The lexer's job is to group those characters into the following:

  • int (a Java keyword)
  • foo (a Java identifier)
  • = (a Java operator)
  • bar (another identifier)
  • + (another operator)
  • baz (identifier)
  • . (The dot operator)
  • bat (identifier)
  • ; (A Java delimiter)

That is what the lexical stage is about, turning a stream of characters into a stream of tokens. As you surely see, some of the input characters are really just ignorable, most typically whitespace -- for example, the space between the keyword int and the identifier foo after it, or the spaces immediately before and after the + operator. Those are not even strictly necessary. There is no semantic difference between foo + bar and foo+bar. The extra spaces would only be for human readability. By the same token, the line-feed character that terminates the line is simply ignored by a Java compiler, which would be just as happy (sorry for the anthropomorphism!) if all the Java code was on a single line. However, code that is not broken into lines would obviously be very onerous for a human being to work with!

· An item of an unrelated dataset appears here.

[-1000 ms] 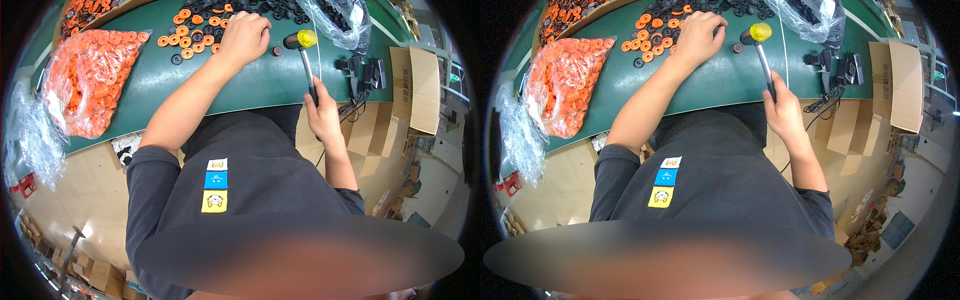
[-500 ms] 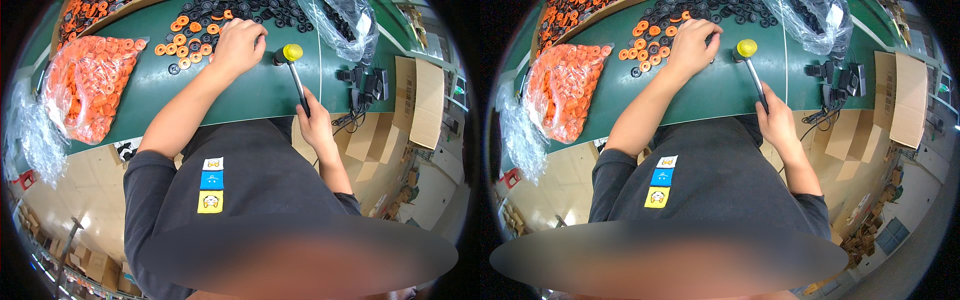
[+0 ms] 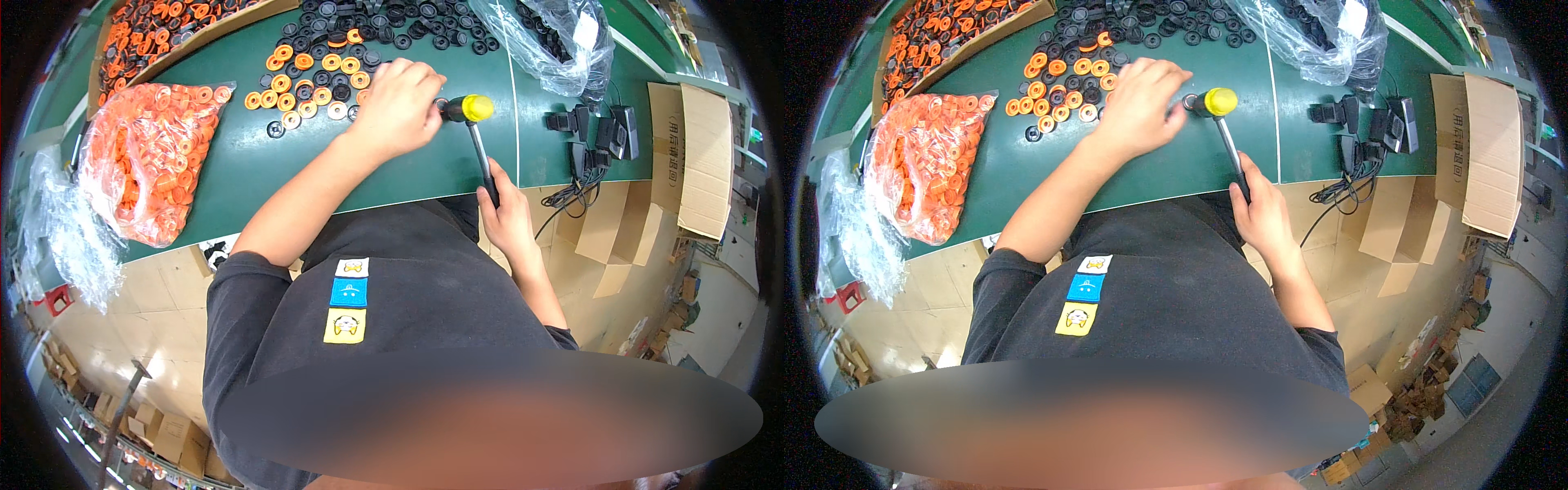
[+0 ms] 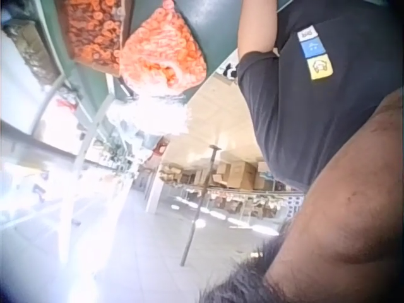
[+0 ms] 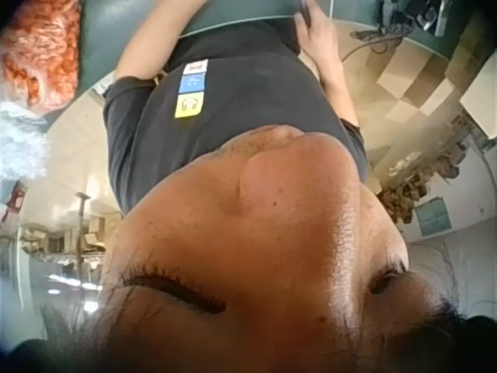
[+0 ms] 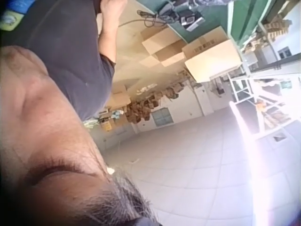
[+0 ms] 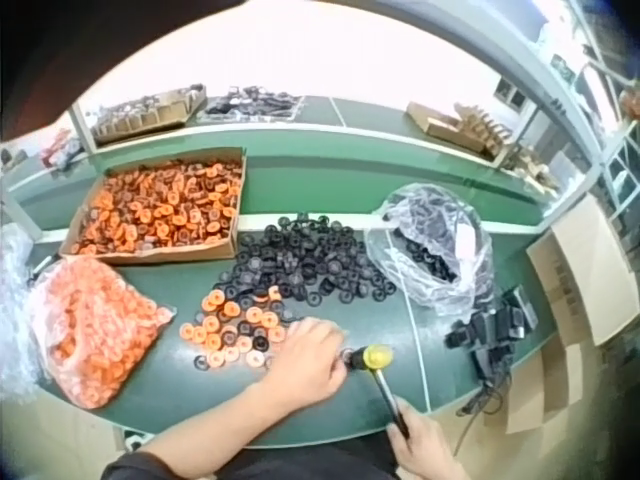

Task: Assembling small orange and black plastic components together and using a hammer to secure them.

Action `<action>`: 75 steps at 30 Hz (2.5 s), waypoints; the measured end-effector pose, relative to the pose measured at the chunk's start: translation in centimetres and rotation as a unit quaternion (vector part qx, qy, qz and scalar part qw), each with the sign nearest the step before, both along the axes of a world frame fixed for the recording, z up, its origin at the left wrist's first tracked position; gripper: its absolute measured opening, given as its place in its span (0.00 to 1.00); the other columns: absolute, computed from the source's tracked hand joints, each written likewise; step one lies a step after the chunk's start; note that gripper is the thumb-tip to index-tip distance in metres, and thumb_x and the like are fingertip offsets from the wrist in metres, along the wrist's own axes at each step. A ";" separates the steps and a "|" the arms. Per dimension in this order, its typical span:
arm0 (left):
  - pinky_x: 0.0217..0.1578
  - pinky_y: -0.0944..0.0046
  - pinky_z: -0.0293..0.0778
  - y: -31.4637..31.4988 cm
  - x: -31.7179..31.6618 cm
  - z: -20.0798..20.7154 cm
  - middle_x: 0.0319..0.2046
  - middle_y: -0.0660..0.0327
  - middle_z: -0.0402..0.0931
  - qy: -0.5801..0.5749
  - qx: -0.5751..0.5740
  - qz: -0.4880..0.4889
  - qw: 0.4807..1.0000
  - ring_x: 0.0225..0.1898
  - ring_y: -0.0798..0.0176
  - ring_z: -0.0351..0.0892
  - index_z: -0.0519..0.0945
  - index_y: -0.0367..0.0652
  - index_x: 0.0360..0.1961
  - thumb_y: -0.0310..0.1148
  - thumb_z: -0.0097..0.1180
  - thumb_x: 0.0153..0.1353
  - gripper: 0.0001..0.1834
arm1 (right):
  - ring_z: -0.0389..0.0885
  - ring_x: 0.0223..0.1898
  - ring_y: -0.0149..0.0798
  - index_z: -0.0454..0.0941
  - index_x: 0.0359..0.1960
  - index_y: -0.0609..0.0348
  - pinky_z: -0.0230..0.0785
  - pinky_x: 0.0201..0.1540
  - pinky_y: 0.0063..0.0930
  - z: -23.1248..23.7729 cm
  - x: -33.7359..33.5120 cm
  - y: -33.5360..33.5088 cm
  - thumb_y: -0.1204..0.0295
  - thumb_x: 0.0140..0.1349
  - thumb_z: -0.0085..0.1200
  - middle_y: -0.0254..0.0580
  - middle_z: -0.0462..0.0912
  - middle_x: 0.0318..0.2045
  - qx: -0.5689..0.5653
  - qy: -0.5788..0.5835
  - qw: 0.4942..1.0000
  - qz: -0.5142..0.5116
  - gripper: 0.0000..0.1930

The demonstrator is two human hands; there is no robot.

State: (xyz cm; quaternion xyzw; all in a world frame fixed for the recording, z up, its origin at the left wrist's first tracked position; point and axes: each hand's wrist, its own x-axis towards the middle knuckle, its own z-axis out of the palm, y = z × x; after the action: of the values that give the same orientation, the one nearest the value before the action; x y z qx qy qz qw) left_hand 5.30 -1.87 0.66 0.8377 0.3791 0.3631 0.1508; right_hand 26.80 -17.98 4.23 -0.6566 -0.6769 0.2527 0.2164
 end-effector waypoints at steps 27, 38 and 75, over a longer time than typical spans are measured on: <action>0.44 0.48 0.79 14.8 -19.6 6.2 0.33 0.45 0.82 0.118 0.020 0.352 0.928 0.41 0.42 0.83 0.84 0.38 0.34 0.33 0.61 0.55 0.10 | 0.76 0.25 0.41 0.78 0.47 0.61 0.68 0.27 0.36 20.4 -0.8 5.5 0.71 0.52 0.65 0.42 0.79 0.28 0.423 0.106 0.824 0.362 0.19; 0.45 0.52 0.75 -1.7 -7.4 1.7 0.43 0.58 0.78 0.091 0.004 0.023 0.996 0.45 0.51 0.79 0.83 0.42 0.42 0.31 0.67 0.54 0.14 | 0.79 0.31 0.42 0.78 0.45 0.51 0.70 0.32 0.38 21.8 -0.6 5.2 0.72 0.51 0.63 0.41 0.81 0.34 0.368 0.079 0.821 0.428 0.17; 0.53 0.67 0.76 0.6 -5.1 -0.3 0.47 0.61 0.81 -0.363 -0.413 -0.003 0.835 0.50 0.68 0.80 0.74 0.36 0.59 0.21 0.56 0.69 0.18 | 0.82 0.46 0.33 0.79 0.41 0.63 0.78 0.49 0.25 -3.4 -7.2 18.3 0.82 0.52 0.71 0.42 0.79 0.47 0.094 0.403 0.901 0.129 0.16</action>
State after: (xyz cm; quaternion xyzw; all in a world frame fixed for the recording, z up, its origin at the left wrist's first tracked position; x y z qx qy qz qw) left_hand 0.22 -1.29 0.39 0.5070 0.4093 0.4498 0.6108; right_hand 19.57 0.31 0.82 -0.3822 -0.6316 0.4567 0.4964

While the lexer is concerned with breaking a stream of characters into tokens, the parser works at the syntactic level. It takes that stream of tokens that come from the lexer and generates a tree (an inverted tree data structure) that could be visually represented as follows:

    <FieldDeclaration>
      <PrimitiveType>
        int
      <VariableDeclarator>
        <Identifier>
          foo
        <Operator>
          =
        <AdditiveExpression>
          <Name>
            <Identifier>
              bar
            <Operator>
              +
          <Name>
            <Identifier>
              baz
            <Operator>
              . 
            <Identifier>
              bat
      <Delimiter>
        ;

So that is what the parser builds. Or something like that... Again, the problem is partitioned into the lexical and syntactic side. The lexer takes the stream of characters and turns that into a stream of tokens. The parser takes that stream of tokens and produces a tree-like data structure as we see above.

Now, it should be clear that this lexer/parser is invariably part of a larger system, very likely a compiler or interpreter. A compiler can't do anything with that raw sequence of characters. Actually, it still can't do much with a stream of tokens either, though we're getting a bit warmer... However, the above tree-like data structure really is something that a program can do something with! This is because it is arranged in a way that reflects the logic and structure, a.k.a. semantics, of the language we are working with.